# Exercise aim
Could you write out, exactly as they stand, only the lines in the listing below from the line with "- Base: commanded" to the line with "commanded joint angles", both ends included, without the pictures?
::::::
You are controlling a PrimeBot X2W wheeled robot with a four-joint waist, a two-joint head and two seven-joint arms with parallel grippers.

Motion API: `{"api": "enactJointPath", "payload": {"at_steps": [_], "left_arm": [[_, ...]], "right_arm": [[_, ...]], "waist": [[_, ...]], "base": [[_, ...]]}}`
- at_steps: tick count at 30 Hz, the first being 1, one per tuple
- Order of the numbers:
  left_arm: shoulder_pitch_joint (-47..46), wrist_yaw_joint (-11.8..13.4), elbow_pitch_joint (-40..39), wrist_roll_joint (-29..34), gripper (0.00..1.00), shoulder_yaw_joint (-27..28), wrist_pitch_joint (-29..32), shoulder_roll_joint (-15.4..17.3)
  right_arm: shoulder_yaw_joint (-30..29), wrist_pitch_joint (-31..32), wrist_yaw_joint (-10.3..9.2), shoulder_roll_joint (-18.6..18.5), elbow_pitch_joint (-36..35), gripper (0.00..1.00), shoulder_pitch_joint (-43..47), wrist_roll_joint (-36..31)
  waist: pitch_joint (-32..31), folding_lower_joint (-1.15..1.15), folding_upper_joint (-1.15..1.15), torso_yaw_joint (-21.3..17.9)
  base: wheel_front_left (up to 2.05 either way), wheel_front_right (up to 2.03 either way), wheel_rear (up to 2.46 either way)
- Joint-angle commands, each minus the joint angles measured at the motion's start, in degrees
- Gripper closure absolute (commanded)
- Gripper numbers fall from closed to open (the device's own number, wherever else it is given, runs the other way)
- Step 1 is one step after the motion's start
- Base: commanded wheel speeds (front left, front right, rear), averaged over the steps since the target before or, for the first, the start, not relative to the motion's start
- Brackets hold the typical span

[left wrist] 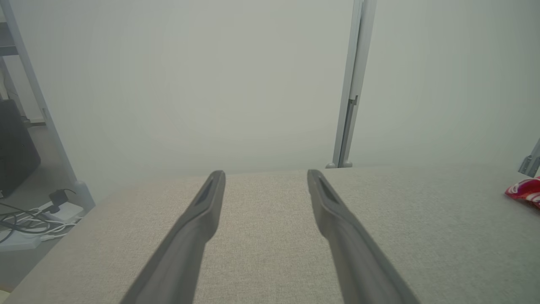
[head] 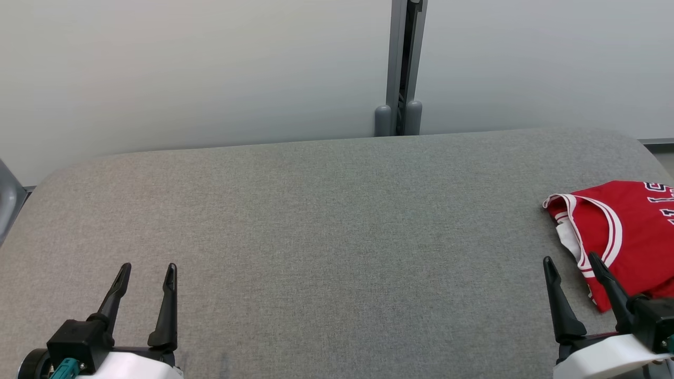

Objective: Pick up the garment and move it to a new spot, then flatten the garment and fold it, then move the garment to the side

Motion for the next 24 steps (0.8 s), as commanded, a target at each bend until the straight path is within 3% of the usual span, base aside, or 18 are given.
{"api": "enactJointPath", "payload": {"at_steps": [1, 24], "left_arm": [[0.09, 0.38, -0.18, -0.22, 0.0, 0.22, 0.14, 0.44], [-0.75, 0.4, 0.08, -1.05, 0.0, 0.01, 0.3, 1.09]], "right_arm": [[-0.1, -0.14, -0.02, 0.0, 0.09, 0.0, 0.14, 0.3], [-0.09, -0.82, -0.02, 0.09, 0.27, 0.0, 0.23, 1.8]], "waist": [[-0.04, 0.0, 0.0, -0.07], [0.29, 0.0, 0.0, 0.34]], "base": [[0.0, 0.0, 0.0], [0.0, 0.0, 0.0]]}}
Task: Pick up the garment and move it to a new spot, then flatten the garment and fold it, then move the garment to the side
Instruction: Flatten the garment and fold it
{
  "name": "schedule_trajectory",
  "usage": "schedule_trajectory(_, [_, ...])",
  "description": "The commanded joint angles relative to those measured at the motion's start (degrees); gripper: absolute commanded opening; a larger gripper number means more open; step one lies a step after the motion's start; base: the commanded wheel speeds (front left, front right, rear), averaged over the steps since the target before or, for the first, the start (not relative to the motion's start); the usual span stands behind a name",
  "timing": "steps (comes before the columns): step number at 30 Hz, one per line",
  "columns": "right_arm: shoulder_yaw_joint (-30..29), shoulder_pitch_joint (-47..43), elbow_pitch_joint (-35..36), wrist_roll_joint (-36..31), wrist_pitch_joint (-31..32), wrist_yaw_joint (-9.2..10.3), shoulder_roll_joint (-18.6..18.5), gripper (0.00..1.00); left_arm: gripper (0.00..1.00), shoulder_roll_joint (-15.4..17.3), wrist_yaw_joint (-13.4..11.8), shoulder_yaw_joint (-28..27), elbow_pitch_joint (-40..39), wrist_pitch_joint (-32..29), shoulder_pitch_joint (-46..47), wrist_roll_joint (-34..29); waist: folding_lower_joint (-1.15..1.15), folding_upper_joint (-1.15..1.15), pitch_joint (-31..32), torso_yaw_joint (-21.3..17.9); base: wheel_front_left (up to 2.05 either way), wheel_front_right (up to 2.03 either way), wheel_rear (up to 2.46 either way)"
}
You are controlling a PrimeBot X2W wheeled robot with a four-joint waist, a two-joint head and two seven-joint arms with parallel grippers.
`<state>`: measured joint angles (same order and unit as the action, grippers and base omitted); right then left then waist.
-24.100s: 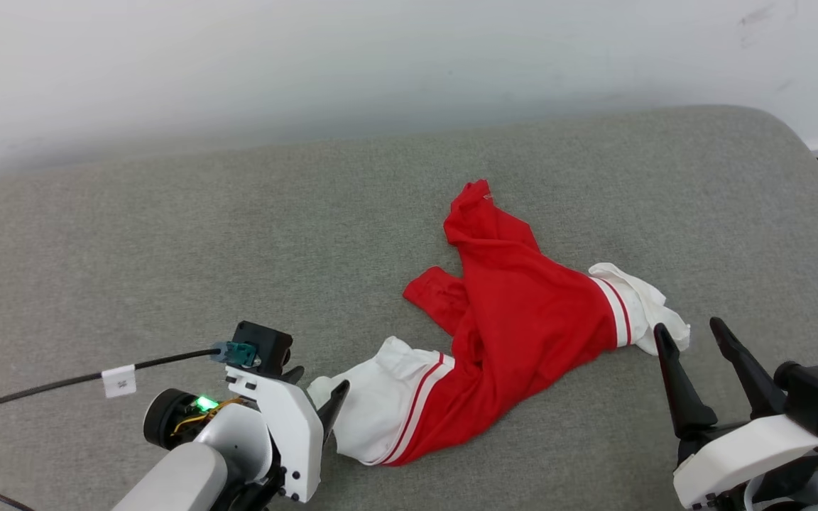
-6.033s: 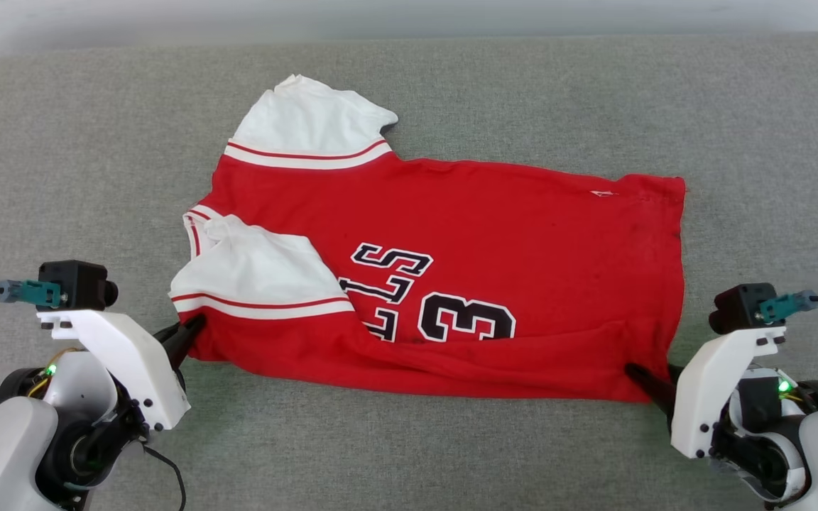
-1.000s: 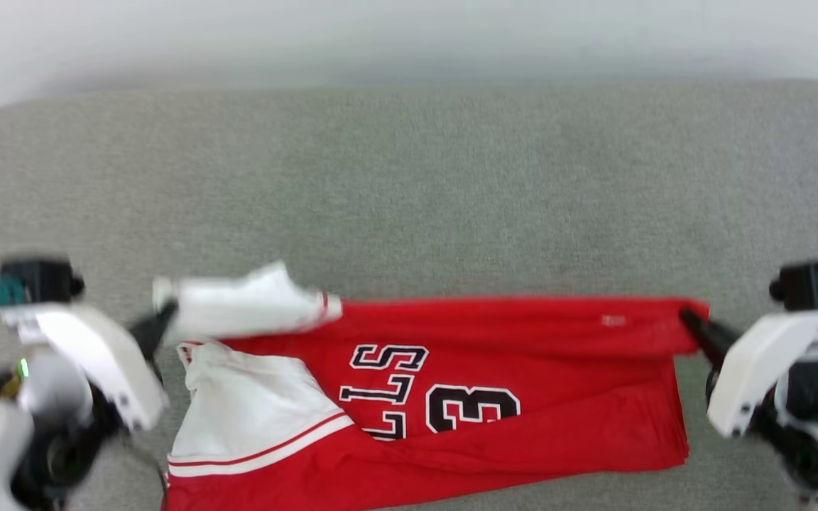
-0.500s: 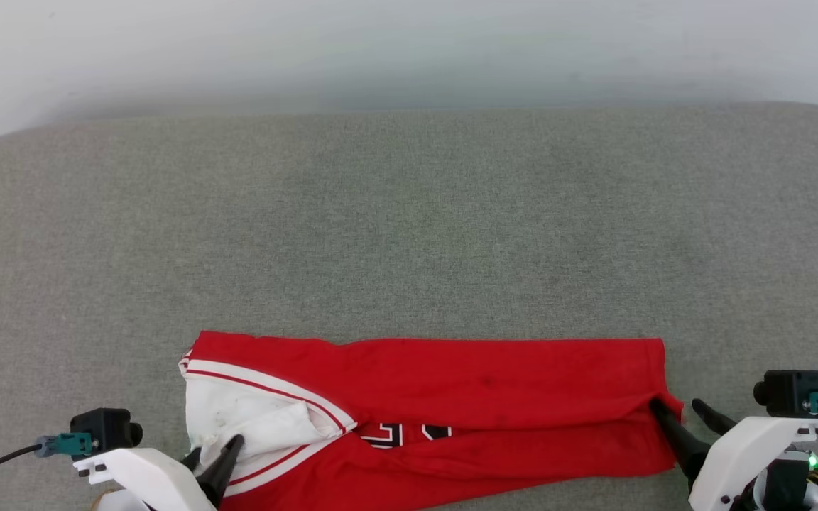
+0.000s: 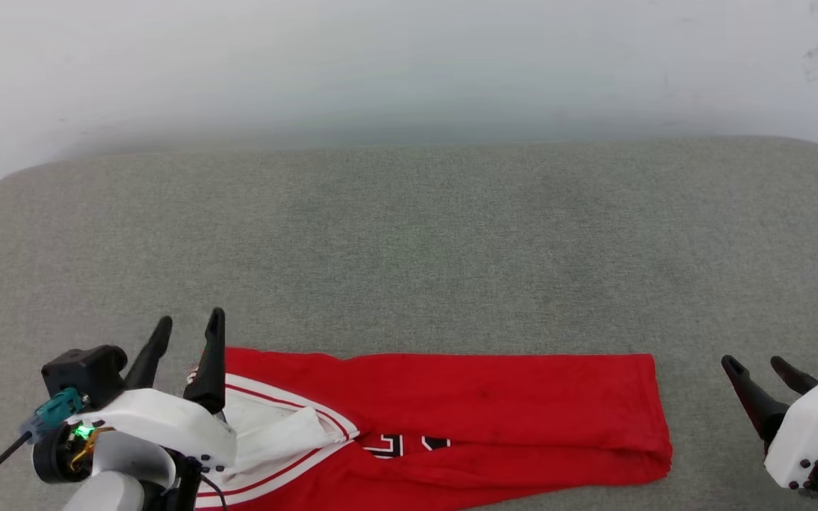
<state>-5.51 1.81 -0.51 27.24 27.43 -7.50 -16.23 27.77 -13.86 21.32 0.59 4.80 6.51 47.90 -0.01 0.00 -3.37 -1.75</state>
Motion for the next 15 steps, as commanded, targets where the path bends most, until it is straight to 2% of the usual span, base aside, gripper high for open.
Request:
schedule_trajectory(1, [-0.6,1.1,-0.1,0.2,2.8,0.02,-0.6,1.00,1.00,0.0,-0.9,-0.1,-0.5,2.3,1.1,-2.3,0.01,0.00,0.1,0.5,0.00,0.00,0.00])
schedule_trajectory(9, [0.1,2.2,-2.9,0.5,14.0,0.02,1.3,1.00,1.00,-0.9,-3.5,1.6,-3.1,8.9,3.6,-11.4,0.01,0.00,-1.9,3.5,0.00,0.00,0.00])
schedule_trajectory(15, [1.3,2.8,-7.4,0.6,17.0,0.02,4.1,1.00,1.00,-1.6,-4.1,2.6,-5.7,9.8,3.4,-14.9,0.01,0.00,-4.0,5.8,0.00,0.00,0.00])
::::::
# Exercise response
- Base: commanded wheel speeds (front left, front right, rear), averaged over the steps since the target before or, for the first, the start, not relative to the motion's start
- Brackets hold the typical span

[left wrist] 
[head] 

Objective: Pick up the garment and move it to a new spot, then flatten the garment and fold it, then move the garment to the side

Motion for the next 24 steps (0.8 s), as commanded, a target at each bend until the straight path is within 3% of the usual span, base aside, or 18 are given.
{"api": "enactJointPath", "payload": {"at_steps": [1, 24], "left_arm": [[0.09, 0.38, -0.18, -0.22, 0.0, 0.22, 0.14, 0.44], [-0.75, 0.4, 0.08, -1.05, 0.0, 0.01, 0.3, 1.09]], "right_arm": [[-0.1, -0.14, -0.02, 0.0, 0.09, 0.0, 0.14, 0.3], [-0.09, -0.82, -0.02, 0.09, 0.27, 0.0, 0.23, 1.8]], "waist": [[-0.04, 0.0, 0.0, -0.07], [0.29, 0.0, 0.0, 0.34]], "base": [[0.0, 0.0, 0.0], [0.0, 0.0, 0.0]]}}
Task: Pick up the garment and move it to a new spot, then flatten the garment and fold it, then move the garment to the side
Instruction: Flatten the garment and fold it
{
  "name": "schedule_trajectory",
  "usage": "schedule_trajectory(_, [_, ...])",
  "description": "The commanded joint angles relative to those measured at the motion's start (degrees); gripper: absolute commanded opening; a larger gripper number means more open; step one lies a step after the motion's start; base: the commanded wheel speeds (front left, front right, rear), averaged over the steps since the target before or, for the first, the start (not relative to the motion's start); the usual span stands behind a name",

That concludes the response.